Material for this task Block Start

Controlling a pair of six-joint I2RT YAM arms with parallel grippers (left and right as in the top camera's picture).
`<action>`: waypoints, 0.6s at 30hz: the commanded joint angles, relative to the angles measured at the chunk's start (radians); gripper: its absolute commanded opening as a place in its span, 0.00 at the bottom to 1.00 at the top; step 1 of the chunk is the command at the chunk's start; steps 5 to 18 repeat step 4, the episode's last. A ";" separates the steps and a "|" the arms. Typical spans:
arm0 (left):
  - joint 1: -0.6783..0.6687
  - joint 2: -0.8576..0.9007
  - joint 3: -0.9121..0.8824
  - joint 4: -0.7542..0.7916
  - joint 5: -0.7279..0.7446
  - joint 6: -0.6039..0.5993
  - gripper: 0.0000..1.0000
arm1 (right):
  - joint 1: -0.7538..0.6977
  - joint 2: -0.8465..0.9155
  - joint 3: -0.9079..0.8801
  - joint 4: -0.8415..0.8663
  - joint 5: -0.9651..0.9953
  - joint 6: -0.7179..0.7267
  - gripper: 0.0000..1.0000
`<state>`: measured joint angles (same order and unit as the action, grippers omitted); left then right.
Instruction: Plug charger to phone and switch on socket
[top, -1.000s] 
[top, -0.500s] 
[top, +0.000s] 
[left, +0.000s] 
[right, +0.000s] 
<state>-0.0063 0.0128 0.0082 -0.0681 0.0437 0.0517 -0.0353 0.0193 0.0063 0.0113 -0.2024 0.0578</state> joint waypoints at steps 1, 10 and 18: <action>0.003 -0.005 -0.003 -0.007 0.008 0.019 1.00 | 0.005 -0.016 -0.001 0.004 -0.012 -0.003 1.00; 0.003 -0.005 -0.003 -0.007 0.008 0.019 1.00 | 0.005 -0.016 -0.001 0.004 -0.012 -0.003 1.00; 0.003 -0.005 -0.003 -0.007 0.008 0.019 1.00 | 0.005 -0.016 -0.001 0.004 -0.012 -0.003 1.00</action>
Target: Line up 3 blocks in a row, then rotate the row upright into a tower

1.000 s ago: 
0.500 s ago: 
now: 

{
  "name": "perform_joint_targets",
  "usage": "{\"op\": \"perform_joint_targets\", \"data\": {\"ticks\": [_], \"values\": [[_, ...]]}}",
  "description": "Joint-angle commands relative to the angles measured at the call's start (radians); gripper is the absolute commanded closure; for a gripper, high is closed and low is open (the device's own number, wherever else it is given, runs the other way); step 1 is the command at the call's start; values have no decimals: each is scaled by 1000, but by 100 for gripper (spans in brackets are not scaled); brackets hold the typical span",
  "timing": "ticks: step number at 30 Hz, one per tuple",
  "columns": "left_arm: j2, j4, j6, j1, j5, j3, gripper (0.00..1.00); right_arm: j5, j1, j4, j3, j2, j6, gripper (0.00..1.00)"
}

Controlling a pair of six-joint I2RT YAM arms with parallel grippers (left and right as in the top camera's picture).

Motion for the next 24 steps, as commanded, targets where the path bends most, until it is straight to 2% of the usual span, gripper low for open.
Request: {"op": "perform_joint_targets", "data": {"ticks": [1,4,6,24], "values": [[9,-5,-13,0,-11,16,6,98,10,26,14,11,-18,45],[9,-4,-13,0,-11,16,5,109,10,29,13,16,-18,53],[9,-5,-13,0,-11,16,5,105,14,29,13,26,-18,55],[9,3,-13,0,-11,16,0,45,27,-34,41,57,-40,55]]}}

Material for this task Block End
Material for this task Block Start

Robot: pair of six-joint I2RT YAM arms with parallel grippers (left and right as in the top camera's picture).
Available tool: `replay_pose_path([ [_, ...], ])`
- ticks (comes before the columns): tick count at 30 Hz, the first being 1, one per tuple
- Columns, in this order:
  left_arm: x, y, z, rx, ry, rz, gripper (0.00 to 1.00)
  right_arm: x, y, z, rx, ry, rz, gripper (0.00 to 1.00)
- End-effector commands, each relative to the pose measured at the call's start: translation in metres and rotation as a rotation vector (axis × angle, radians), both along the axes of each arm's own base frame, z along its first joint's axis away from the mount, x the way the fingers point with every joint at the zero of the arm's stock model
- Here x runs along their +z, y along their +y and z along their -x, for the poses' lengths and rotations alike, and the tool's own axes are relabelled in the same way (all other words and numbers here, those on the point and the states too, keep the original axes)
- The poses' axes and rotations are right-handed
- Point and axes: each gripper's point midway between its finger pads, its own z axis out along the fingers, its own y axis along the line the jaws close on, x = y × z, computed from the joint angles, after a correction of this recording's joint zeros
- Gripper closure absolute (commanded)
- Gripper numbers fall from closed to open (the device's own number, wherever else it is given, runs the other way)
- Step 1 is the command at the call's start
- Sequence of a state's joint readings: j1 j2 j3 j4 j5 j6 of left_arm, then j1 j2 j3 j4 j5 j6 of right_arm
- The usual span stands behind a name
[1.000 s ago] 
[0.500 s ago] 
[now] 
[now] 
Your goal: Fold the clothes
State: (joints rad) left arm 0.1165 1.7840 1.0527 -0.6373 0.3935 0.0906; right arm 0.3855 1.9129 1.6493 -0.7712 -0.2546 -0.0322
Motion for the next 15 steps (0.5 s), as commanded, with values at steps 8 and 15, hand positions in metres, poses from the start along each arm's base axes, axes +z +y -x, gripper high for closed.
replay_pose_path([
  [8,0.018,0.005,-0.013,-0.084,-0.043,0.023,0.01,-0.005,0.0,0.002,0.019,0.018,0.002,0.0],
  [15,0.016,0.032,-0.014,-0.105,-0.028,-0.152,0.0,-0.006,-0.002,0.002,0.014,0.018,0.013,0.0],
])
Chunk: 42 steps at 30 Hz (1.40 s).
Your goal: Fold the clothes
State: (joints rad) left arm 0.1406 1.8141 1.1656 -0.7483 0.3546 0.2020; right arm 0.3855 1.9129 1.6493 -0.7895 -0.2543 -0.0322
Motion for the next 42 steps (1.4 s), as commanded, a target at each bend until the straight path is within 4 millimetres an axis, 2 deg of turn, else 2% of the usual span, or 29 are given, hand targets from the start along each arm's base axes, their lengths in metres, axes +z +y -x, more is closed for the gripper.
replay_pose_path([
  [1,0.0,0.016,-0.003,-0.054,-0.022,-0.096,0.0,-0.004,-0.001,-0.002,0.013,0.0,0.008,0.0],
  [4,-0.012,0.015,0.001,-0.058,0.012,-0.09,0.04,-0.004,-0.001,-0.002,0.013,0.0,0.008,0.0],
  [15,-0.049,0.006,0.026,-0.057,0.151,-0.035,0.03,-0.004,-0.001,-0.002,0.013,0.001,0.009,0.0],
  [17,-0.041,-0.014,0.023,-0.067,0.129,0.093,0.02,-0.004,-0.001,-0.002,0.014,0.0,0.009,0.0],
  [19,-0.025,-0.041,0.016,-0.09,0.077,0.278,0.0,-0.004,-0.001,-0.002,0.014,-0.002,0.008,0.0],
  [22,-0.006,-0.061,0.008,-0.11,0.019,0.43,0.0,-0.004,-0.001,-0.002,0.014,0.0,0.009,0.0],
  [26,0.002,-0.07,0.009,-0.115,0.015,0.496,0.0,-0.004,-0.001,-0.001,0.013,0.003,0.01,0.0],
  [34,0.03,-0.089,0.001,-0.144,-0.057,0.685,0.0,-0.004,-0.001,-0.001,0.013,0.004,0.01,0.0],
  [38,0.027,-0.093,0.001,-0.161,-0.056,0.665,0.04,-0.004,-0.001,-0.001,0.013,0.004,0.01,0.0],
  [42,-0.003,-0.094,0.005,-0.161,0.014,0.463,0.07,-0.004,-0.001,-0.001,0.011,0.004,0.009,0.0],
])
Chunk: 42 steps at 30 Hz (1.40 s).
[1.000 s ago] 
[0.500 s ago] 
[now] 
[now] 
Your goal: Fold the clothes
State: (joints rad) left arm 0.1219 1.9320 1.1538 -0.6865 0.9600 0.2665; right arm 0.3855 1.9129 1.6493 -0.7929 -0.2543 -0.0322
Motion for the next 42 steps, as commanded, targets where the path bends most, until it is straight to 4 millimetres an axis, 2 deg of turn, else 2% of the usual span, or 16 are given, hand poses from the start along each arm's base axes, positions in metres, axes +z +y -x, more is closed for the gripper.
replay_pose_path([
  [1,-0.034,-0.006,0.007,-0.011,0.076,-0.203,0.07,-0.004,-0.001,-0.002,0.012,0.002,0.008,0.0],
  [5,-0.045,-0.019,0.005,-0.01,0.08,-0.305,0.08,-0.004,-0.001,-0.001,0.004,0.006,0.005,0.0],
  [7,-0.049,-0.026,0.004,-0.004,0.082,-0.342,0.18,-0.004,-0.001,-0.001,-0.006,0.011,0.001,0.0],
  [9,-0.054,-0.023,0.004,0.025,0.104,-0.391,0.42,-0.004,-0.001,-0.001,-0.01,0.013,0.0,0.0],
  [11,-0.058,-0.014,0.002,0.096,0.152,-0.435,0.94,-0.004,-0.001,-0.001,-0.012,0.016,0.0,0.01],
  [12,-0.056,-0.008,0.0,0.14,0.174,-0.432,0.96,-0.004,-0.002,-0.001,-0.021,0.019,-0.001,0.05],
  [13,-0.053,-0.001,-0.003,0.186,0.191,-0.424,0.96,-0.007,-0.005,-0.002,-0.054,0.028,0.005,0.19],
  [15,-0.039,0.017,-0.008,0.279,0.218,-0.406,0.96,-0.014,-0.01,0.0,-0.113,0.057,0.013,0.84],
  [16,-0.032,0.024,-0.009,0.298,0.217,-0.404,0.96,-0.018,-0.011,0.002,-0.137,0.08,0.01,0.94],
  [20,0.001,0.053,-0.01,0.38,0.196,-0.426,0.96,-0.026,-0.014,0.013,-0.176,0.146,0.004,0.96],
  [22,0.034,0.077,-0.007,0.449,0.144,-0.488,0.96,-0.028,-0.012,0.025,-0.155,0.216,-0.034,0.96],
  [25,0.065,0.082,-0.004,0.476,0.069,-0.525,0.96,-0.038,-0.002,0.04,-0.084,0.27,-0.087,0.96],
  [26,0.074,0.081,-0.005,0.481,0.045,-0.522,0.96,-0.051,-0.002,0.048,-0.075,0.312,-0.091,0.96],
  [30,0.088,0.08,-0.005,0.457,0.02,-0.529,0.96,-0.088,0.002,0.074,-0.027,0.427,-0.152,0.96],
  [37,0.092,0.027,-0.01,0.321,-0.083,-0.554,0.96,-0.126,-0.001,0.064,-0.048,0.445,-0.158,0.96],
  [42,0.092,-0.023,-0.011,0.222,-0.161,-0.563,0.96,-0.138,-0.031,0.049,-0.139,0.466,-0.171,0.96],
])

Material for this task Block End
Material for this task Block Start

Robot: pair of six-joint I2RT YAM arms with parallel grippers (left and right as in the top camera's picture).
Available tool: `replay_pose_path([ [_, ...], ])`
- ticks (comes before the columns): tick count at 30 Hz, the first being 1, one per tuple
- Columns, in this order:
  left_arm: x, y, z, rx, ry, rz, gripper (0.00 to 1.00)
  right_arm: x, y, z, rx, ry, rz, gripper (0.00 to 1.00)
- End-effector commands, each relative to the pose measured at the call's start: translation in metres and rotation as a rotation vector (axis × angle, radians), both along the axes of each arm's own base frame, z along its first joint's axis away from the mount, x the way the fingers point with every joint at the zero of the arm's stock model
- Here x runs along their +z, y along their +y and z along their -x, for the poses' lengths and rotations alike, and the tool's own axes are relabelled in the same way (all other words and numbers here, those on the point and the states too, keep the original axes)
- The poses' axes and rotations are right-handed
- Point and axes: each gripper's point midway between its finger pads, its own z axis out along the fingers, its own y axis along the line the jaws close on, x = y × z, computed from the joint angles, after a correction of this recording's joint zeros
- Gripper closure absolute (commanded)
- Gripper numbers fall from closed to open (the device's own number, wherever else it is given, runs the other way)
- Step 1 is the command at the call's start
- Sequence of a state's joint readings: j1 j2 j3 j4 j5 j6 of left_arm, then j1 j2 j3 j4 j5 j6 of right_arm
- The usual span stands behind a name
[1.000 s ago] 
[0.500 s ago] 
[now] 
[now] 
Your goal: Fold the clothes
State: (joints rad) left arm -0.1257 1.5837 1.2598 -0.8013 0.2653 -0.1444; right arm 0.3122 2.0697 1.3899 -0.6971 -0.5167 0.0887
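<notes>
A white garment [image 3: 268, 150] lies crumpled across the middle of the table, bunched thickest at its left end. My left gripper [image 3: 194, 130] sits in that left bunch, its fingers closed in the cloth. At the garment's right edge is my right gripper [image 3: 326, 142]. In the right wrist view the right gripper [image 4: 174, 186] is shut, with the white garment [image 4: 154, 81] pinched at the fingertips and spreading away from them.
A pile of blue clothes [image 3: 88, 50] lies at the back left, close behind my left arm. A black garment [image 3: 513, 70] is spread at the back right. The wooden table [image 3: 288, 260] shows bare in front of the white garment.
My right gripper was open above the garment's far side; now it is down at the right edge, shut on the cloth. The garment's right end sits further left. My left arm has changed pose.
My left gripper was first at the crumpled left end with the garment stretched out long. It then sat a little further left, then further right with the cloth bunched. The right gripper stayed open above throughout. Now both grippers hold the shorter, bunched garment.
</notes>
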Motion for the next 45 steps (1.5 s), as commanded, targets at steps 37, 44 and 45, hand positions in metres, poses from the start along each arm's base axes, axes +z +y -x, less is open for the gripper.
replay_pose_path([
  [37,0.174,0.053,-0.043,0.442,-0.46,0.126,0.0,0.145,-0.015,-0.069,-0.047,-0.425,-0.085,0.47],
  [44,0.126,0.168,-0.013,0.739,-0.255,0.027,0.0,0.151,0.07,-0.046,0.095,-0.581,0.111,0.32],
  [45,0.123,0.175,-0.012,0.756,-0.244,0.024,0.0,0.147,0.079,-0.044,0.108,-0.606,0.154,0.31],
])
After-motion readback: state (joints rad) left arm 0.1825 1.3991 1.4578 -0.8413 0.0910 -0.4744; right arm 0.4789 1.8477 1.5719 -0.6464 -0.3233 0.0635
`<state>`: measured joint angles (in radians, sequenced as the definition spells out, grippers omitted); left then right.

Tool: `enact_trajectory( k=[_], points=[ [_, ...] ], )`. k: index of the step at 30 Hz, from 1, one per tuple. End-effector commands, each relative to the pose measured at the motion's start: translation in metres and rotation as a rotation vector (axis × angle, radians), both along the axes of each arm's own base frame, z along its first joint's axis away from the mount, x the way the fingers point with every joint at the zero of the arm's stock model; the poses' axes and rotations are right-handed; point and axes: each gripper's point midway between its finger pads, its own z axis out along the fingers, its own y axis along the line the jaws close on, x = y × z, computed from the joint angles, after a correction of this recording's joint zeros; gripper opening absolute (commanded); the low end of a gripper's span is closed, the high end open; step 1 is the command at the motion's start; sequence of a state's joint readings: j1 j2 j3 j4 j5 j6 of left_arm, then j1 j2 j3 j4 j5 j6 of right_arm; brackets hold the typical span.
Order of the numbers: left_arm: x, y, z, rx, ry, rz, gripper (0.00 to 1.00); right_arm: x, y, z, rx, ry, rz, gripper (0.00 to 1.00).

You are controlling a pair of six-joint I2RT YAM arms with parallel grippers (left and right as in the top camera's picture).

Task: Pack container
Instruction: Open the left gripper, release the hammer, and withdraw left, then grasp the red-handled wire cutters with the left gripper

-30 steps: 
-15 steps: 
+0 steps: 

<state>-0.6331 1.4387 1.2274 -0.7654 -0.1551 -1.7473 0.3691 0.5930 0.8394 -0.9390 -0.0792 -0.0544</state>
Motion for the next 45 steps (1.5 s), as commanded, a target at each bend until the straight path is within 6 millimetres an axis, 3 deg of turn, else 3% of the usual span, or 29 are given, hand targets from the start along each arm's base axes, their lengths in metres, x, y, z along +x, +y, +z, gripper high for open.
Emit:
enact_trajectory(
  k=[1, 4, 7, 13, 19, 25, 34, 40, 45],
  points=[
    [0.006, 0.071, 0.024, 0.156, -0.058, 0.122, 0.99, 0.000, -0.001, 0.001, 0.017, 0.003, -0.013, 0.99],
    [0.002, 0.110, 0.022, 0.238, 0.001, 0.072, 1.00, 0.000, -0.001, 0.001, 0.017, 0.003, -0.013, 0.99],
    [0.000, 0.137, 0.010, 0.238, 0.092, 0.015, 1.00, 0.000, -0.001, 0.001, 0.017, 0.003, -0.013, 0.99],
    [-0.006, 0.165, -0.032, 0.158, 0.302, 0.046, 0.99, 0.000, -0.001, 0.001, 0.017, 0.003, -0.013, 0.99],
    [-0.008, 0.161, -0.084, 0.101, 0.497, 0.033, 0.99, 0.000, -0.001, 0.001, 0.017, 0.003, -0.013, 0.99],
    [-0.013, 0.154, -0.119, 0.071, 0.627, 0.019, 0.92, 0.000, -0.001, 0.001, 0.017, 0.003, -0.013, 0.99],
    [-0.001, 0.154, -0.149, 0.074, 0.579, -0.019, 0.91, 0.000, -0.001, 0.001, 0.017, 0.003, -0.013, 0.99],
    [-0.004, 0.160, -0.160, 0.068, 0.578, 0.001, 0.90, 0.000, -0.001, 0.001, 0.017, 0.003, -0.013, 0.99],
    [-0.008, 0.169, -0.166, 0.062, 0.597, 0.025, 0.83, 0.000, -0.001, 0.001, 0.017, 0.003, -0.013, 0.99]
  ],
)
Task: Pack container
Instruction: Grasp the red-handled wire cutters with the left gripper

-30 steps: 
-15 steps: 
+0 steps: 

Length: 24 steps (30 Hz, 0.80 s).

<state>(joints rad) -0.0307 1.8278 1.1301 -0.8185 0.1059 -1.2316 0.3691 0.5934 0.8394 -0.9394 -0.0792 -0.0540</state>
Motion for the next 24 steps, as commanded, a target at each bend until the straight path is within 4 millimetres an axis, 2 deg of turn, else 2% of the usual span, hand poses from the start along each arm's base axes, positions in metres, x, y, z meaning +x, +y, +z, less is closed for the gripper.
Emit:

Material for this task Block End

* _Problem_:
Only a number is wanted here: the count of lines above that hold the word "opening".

* _Output below_:
2